Week with a Macbook
by Matt CholickMy laptop at work finally reached the useless point, and I decided it was time to give OS X a go. I asked for a Macbook Pro, and it came in last Friday. I've spent the past week playing with OS X.
I haven't really touched a mac in years. Before they moved to intel chips, they couldn't run Windows and thus were not a viable solution for me. I need to keep Windows around for gaming. Without the capability to run a non-vm Windows, Apple hardware wasn't really an option.
I have to say, I'm impressed! Part of it, I think, is that I'm shifting my opinion of what a computer is to me. Years ago, a computer was an end in and of itself. Messing around on the computer and learning was what I used it for. I didn't realize this until my experience with the mac, but a computer has shifted to simply being a tool for me now. I've shifted perspective from a tinkerer to user with much less patience. Tinkering can be fun, but there comes a point when I'd rather things to just work so that I can accomplish what I'm after, rather than solving the meta problem of figuring out how to accomplish the thing. I didn't realize appreciate my perspective had shifted until a few days using my mac.

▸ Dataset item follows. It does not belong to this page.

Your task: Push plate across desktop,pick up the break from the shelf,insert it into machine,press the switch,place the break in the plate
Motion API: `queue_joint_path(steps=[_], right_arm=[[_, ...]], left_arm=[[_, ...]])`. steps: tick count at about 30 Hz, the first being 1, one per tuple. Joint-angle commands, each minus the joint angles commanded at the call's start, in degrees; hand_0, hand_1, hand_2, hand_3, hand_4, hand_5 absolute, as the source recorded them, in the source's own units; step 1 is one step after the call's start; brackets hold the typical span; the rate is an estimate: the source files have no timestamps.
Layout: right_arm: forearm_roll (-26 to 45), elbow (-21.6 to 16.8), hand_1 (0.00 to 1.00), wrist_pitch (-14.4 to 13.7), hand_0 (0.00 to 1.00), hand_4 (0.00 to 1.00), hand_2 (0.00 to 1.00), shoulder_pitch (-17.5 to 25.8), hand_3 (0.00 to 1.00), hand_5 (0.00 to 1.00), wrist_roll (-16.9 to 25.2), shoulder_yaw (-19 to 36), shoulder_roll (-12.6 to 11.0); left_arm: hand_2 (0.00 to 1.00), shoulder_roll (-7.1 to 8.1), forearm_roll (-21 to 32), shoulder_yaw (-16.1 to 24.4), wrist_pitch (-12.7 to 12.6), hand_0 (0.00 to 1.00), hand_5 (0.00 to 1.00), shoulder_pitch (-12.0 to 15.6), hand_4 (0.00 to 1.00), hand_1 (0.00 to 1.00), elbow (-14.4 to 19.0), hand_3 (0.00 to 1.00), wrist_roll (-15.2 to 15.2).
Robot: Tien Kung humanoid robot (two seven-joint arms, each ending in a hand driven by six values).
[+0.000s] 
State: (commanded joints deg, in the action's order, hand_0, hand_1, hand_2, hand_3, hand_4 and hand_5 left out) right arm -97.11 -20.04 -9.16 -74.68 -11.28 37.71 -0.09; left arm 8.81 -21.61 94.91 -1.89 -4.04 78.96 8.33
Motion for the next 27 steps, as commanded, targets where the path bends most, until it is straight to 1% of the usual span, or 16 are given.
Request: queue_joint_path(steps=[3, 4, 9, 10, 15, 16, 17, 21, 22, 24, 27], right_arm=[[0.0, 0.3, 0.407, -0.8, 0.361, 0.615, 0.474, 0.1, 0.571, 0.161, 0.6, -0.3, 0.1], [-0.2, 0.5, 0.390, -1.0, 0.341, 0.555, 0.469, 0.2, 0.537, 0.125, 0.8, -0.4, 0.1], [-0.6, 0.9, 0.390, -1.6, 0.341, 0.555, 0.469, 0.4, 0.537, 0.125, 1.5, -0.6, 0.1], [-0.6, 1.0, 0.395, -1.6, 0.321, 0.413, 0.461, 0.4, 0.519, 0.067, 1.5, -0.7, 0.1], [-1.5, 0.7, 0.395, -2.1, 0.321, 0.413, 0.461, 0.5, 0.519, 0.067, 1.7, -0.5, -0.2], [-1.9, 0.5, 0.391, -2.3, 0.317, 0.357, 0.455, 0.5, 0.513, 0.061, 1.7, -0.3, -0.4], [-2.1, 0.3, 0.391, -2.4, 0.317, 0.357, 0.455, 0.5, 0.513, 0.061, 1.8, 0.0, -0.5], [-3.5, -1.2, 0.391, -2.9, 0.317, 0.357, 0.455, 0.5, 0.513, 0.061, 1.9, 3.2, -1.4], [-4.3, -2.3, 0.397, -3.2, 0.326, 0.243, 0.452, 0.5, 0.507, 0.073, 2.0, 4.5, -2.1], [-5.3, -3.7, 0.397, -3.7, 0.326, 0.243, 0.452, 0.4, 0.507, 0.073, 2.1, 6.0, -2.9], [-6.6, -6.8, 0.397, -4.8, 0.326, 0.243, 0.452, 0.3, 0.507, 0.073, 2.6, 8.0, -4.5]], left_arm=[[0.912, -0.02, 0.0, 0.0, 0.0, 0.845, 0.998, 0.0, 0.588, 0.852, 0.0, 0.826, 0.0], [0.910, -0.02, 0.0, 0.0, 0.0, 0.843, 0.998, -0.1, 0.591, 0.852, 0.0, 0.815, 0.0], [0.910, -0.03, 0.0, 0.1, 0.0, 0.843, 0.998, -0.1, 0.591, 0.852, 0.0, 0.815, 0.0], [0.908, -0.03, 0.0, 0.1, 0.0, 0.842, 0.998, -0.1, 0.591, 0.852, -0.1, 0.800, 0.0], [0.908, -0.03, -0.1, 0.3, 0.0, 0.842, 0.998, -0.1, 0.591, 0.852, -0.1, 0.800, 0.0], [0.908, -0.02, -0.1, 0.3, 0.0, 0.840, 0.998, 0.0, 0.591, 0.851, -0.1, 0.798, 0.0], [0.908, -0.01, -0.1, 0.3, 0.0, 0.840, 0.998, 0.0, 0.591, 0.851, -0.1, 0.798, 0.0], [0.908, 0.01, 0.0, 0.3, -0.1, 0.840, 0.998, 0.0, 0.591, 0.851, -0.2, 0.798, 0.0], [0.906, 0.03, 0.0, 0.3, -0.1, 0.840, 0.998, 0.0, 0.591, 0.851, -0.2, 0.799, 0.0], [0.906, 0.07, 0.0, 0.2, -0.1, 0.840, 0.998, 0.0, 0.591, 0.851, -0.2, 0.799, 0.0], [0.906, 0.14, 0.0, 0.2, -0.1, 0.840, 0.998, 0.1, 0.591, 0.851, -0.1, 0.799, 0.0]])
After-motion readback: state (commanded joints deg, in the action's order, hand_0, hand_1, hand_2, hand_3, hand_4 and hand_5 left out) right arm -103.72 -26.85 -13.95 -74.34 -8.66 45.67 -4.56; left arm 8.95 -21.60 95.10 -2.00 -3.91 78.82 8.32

So far, a single program is what moves OS X from good to amazing: Quicksilver. This program is brilliant. Once I'd played with for about an hour I was just floored. This is how I want to interact with my machine. It replaces desktop icons and hierarchical menus with something so much faster. It brings the power and speed of the command line into something that's usable without a ton of memorization. It's amazingly fast and powerful. I haven't been this impressed by a program in a very long time.
After playing with OS X for a while, I've also found that most of my unix-like tools are here. I've got almost all the shell things I need. Things are slightly different, but they're familiar. I've halfway decided to get an iMac already. If after a few weeks of development, the OS X box proves solid in that regard, my next computer is going to be an iMac without doubt (and likely sooner rather than later).